The possession of a sound body of knowledge gained by discipline and hard work in the service of aesthetic values together with the will and the power to advance them without regard to personal or mundane considerations is the special characteristic of the connoisseur.

For masstige and inexpensive luxury items, the lower barrier of entry for access to the object must not lower the standard by which the connoisseur evaluates and appreciates the object. But it tempting to think that something with a lower price doesn’t deserve proper scrutiny.

We look to artisanal breads and other products for an example. This recent post on ‘This Blog Sits at the Intersection of Anthropology and Economics’ about the artisanal movement makes reference to a ‘new connoisseurship’:

Artisanal products are not without a certain claim to sophistication. Artisanal salt, cheese, bread, these are all better than their non-artisanal equivalents, and any discerning palate can tell this is so. There is, in other words, a kind of connoisseurship at work. But it is a roomy connoisseurship. Unlike French wine, there are no rules and regs that constrain how something is served, how long it must breathe, or the food with which it may be eaten. There are no real demands for reverence. Artisanal foods can be served and eaten in any way. No special forks required. Artisanal food allows us be discerning without actually requiring us to learn anything. We get to be special without being specialized. To this extent artisanal food helps play out our expressive individualism.

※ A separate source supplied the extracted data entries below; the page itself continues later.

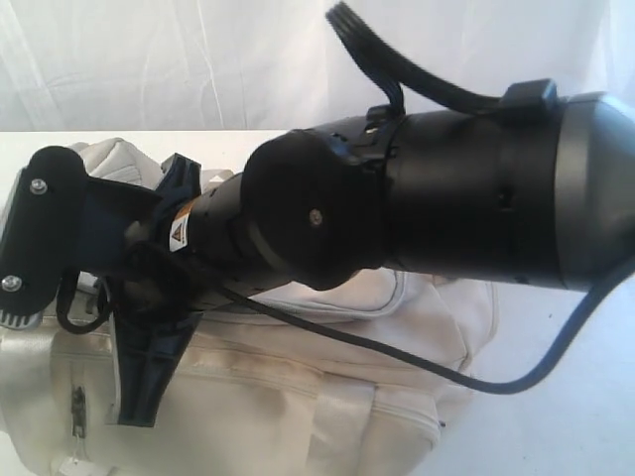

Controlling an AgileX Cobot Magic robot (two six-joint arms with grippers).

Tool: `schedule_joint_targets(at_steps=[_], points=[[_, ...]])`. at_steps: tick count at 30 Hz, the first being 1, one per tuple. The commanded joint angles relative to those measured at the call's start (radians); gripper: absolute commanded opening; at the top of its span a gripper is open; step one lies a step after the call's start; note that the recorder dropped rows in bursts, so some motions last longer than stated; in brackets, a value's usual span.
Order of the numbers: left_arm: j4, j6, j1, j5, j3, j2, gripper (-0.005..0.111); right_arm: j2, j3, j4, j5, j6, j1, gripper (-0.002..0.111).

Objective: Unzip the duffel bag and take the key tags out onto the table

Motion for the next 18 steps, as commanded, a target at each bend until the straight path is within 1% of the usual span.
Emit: schedule_joint_targets(at_steps=[1,6,10,14,18], points=[[0.111,-0.067,0.006,0.090,-0.013,-0.037,0.000,0.000,0.004,-0.007,0.070,0.010,0.005,0.000],[0.165,-0.069,0.006,0.090,-0.026,-0.037,0.000,0.000,0.004,-0.064,0.124,0.072,0.005,0.000],[0.213,-0.082,0.006,0.090,-0.101,-0.022,0.000,0.000,0.009,-0.084,0.165,0.074,0.005,0.000],[0.213,-0.078,0.006,0.090,-0.189,0.041,0.000,0.000,0.023,-0.084,0.169,0.094,0.005,0.000],[0.213,-0.064,0.006,0.090,-0.216,0.120,0.000,0.000,0.025,-0.084,0.184,0.098,0.005,0.000]])
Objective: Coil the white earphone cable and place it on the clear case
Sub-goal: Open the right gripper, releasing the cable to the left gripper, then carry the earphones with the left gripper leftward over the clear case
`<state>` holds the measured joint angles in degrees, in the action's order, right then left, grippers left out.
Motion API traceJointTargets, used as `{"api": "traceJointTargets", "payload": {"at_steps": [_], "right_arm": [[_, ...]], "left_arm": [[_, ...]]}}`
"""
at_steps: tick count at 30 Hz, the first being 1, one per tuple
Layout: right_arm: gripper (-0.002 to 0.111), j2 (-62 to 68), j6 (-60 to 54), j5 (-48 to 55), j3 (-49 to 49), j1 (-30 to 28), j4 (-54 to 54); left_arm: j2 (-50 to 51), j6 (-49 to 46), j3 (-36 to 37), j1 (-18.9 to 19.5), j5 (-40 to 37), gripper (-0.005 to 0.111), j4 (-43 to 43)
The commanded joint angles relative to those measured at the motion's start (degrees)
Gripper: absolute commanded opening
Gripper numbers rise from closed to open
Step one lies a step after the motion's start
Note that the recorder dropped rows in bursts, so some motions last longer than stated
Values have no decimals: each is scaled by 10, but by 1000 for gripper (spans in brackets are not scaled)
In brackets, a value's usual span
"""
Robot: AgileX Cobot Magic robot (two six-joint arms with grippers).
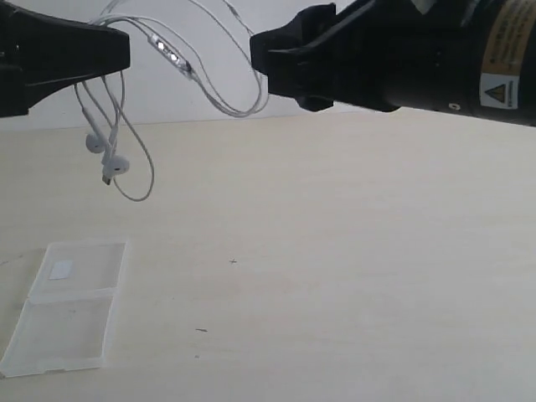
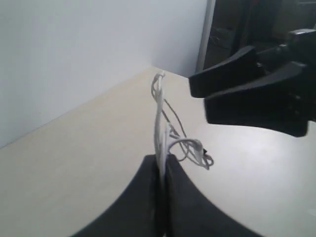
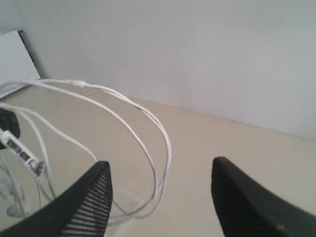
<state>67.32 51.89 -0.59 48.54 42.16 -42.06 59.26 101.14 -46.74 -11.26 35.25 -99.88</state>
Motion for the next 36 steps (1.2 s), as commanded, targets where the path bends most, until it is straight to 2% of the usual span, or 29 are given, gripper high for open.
{"api": "traceJointTargets", "payload": {"at_steps": [1, 5, 11, 15, 19, 25, 28, 32, 36], "right_arm": [[58, -19, -92, -2, -2, -1, -5], [58, -20, -134, -16, -2, -1, -5], [58, -18, -129, -13, -2, -1, -3], [58, -18, -129, 15, -2, -1, 3], [58, -18, -129, 35, -2, -1, 26], [58, -18, -129, 47, -2, -1, 32], [58, -18, -129, 58, -2, -1, 32], [58, -18, -129, 88, -2, -1, 62], [58, -18, -129, 116, -2, -1, 66]], "left_arm": [[-3, 35, 0, -1, -29, 0, -1], [-4, 62, 0, -1, -35, 0, -1], [-17, 87, 0, 12, -48, 0, -1], [-36, 129, 1, 56, -20, 0, -1], [-50, 181, 1, 129, 72, 0, -1], [-67, 174, 4, 215, 225, 0, -1], [-79, 173, 22, 252, 254, 0, -1], [-98, 172, 65, 282, 258, 0, -1], [-114, 175, 109, 289, 257, 0, -1]]}}
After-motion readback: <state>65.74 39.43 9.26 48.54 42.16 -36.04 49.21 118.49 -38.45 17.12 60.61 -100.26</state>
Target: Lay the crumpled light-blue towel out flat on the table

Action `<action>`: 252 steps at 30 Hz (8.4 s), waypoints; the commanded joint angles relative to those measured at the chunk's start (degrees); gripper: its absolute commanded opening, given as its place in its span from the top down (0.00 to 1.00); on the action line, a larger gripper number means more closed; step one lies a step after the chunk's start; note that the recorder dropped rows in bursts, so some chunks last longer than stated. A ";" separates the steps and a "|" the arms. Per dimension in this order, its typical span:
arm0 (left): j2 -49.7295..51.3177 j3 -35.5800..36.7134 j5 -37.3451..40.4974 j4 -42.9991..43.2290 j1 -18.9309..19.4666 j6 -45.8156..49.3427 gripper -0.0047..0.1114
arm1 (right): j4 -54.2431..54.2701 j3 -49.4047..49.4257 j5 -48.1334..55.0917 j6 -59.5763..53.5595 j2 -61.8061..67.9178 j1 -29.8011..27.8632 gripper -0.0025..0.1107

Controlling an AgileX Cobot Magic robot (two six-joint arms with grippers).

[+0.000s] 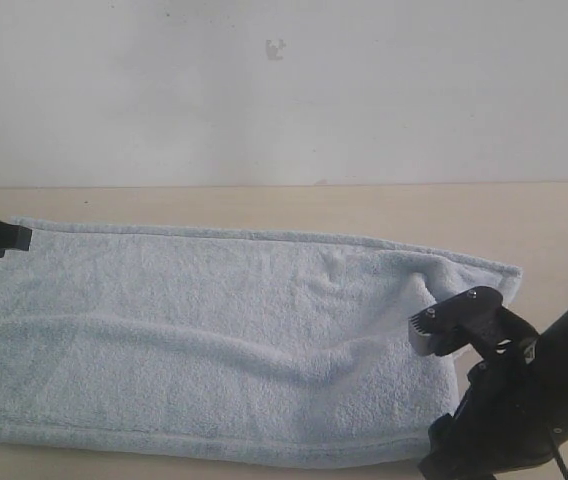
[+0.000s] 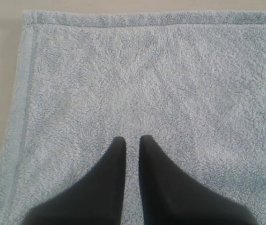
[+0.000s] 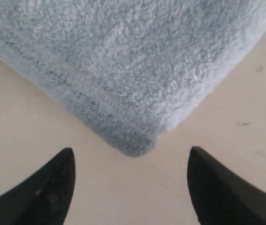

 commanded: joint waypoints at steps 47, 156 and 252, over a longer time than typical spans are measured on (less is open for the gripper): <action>-0.42 -0.22 0.51 -2.21 -0.28 0.02 0.87 | -11.80 -10.34 4.56 4.01 -4.08 0.55 0.98; -0.08 -0.22 2.27 -3.69 -0.28 7.42 0.77 | -0.66 -82.34 33.69 -6.93 48.26 -35.54 0.98; -0.05 -0.22 3.17 -14.19 -0.28 17.34 0.45 | 23.26 -32.57 16.69 -22.17 27.03 -30.32 0.84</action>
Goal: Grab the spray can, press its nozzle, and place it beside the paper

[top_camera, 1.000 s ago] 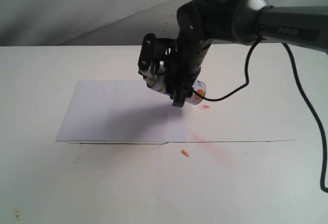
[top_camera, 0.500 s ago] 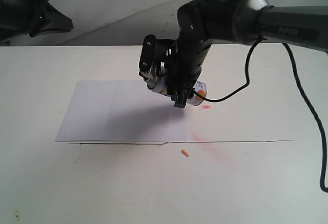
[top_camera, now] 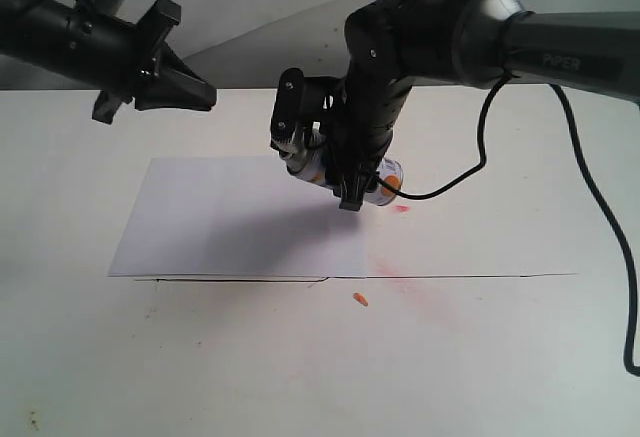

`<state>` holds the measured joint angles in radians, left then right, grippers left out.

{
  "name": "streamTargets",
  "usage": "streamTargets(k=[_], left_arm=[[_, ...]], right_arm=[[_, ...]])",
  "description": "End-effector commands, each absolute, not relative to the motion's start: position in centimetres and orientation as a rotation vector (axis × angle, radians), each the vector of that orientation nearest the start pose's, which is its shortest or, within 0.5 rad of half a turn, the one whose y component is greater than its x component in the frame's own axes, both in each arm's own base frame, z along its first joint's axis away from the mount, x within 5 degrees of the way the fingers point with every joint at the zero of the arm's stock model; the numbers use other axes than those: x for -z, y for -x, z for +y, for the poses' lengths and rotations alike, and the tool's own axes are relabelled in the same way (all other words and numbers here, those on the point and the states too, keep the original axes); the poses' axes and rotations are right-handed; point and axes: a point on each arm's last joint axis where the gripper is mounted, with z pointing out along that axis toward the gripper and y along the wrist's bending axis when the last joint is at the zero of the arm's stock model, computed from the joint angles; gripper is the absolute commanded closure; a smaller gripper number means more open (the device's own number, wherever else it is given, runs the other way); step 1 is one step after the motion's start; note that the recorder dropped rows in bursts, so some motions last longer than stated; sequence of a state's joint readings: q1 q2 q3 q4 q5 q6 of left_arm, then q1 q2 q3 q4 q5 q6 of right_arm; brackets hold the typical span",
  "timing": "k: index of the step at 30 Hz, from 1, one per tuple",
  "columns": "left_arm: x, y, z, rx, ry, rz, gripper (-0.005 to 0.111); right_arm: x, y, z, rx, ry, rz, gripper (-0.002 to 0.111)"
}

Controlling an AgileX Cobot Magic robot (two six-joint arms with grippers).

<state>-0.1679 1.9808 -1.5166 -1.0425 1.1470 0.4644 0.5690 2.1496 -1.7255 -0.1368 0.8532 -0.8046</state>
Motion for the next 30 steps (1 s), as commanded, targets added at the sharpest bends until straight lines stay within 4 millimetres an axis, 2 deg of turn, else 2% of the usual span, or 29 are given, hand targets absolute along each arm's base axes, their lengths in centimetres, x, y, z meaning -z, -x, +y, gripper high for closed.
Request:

I disagree with this idea. You might be able to instantly ‘appreciate’ a piece of fancy bread as you eat it, but that doesn’t immediately make you a bread connoisseur. You don’t know the composition of the bread, the type of flour used, the ratio of ingredients, the process used to make it, the type of oven, etc. It’s easy to appreciate the bread because it tastes good, but that doesn’t make you a connoisseur. Connoisseurship requires an understanding of the bread’s provenance. The connoisseur will be aware of the bread or other item’s ritual (the ‘rules and regs that constrain how something is served’), but only in a way that enhances the enjoyment of the item.

Sham connoisseurship is this idea that it takes no effort to become connoisseur. Becoming a connoisseur makes should take effort and contemplation, but it shouldn’t be difficult or unpleasant—the process of learning about an object one is interested in should be a reward in itself.

How modern connoisseurs take their knowledge and use it to customize and create experiences will be the subject of our next connoisseurship post.